Activity – An identical copy of all records below is to be written out.

[Collected data]
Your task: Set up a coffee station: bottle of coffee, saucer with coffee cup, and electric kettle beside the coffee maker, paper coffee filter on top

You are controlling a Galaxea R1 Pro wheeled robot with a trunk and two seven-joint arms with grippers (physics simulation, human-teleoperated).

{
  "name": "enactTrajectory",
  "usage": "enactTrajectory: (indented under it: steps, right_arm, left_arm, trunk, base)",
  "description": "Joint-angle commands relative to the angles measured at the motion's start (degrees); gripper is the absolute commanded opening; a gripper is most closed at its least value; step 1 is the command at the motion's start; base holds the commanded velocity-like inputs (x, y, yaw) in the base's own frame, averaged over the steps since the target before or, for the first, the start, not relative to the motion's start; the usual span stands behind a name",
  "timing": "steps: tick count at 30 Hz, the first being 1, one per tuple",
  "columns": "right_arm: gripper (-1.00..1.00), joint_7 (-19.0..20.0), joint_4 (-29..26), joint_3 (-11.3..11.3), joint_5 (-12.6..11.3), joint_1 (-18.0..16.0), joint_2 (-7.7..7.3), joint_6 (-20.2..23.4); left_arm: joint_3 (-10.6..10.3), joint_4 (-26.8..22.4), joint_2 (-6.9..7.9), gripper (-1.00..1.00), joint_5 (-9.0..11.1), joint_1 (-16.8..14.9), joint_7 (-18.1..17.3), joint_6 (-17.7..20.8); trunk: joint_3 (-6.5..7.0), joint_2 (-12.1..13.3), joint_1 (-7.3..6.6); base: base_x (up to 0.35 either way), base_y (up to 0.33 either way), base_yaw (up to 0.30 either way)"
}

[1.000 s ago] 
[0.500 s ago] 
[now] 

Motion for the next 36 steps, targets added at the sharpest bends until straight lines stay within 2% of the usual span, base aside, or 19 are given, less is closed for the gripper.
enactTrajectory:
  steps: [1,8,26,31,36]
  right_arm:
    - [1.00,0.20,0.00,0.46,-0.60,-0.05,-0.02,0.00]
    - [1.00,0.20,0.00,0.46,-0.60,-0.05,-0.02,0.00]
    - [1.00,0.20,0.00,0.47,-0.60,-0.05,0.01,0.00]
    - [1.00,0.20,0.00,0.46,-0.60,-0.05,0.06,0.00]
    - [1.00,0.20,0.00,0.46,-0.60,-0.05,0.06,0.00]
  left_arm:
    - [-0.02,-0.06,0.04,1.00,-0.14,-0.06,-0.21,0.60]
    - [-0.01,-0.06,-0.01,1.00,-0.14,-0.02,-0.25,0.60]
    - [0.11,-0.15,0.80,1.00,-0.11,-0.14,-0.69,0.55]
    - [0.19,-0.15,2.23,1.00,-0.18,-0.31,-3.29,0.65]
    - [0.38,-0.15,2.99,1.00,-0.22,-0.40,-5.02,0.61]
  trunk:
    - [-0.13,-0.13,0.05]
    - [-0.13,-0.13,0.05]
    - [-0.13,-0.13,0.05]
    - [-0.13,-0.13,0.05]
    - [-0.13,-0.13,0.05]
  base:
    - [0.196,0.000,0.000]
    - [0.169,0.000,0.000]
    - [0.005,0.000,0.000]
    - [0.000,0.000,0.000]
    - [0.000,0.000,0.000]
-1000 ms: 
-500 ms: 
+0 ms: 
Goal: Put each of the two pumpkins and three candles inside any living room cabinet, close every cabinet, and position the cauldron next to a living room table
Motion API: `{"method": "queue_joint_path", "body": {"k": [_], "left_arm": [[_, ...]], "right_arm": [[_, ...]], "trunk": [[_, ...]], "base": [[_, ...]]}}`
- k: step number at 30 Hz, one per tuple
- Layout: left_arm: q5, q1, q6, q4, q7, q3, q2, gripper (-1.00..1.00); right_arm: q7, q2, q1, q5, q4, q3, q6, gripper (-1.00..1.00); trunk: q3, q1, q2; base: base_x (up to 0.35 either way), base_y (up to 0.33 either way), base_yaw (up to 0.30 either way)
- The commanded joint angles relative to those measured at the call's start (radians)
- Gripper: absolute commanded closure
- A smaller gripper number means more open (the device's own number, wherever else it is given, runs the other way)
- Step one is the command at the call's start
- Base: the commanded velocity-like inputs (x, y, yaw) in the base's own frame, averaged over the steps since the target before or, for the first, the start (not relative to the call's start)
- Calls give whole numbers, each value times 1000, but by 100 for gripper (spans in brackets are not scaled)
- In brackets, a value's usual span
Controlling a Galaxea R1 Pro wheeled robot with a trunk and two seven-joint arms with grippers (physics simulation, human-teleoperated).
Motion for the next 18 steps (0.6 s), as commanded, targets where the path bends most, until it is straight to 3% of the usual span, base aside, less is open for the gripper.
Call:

Response below –
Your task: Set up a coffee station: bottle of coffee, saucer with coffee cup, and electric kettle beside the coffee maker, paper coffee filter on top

You are controlling a Galaxea R1 Pro wheeled robot with a trunk and two seven-joint arms with grippers (physics simulation, human-teleoperated).

{
  "name": "enactTrajectory",
  "usage": "enactTrajectory: (indented under it: steps, right_arm, left_arm, trunk, base)",
  "description": "Joint-angle commands relative to the angles measured at the motion's start (degrees); gripper is the absolute commanded opening; a gripper is most closed at its least value; step 1 is the command at the motion's start; base holds the commanded velocity-like inputs (x, y, yaw) in the base's own frame, averaged over the steps since the target before or, for the first, the start, not relative to the motion's start; the usual span stands behind a name",
  "timing": "steps: tick count at 30 Hz, the first being 1, one per tuple",
  "columns": "right_arm: gripper (-1.00..1.00), joint_7 (-19.0..20.0), joint_4 (-29..26), joint_3 (-11.3..11.3), joint_5 (-12.6..11.3), joint_1 (-18.0..16.0), joint_2 (-7.7..7.3), joint_6 (-20.2..23.4); left_arm: joint_3 (-10.6..10.3), joint_4 (-26.8..22.4), joint_2 (-6.9..7.9), gripper (-1.00..1.00), joint_5 (-9.0..11.1), joint_1 (-16.8..14.9), joint_7 (-18.1..17.3), joint_6 (-17.7..20.8); trunk: joint_3 (-6.5..7.0), joint_2 (-12.1..13.3), joint_1 (-7.3..6.6); base: base_x (up to 0.35 either way), base_y (up to 0.33 either way), base_yaw (up to 0.30 either way)"
}

[1.000 s ago] 
[0.500 s ago] 
[now] 

Motion for the next 36 steps, targets added at the sharpest bends until straight lines stay within 2% of the usual span, base aside, or 19 are given, less is closed for the gripper.
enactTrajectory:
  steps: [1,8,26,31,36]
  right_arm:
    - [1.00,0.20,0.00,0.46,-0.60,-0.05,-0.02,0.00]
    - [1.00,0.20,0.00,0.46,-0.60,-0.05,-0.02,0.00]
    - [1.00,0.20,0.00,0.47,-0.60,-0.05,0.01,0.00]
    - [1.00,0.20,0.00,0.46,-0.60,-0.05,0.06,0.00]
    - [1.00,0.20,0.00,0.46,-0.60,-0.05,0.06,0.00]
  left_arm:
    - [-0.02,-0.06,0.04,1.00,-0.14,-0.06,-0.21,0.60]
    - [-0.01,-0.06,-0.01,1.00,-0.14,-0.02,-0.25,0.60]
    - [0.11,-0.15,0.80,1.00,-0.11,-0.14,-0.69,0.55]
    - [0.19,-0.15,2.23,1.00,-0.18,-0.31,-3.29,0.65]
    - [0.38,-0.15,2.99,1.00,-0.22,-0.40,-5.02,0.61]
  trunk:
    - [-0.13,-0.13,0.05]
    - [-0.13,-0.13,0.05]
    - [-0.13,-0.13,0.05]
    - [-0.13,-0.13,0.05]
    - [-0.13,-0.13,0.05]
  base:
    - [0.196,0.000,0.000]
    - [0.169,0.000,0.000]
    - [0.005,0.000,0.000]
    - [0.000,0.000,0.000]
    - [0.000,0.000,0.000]
-1000 ms: 
-500 ms: 
+0 ms: 
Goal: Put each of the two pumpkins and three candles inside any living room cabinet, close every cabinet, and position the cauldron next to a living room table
Motion API: `{"method": "queue_joint_path", "body": {"k": [_], "left_arm": [[_, ...]], "right_arm": [[_, ...]], "trunk": [[_, ...]], "base": [[_, ...]]}}`
- k: step number at 30 Hz, one per tuple
- Layout: left_arm: q5, q1, q6, q4, q7, q3, q2, gripper (-1.00..1.00); right_arm: q7, q2, q1, q5, q4, q3, q6, gripper (-1.00..1.00); trunk: q3, q1, q2; base: base_x (up to 0.35 either way), base_y (up to 0.33 either way), base_yaw (up to 0.30 either way)
- The commanded joint angles relative to those measured at the call's start (radians)
- Gripper: absolute commanded closure
- A smaller gripper number means more open (the device's own number, wherever else it is given, runs the other way)
- Step one is the command at the call's start
- Base: the commanded velocity-like inputs (x, y, yaw) in the base's own frame, averaged over the steps since the target before or, for the first, the start (not relative to the call's start)
- Calls give whole numbers, each value times 1000, but by 100 for gripper (spans in brackets are not scaled)
- In brackets, a value's usual span
Controlling a Galaxea R1 Pro wheeled robot with a trunk and two seven-joint arms with grippers (physics simulation, human-teleoperated).
Motion for the next 18 steps (0.6 s), as commanded, targets where the path bends most, until it is straight to 3% of the usual span, base aside, less is open for the gripper.
Call:

The answer has been written out in full.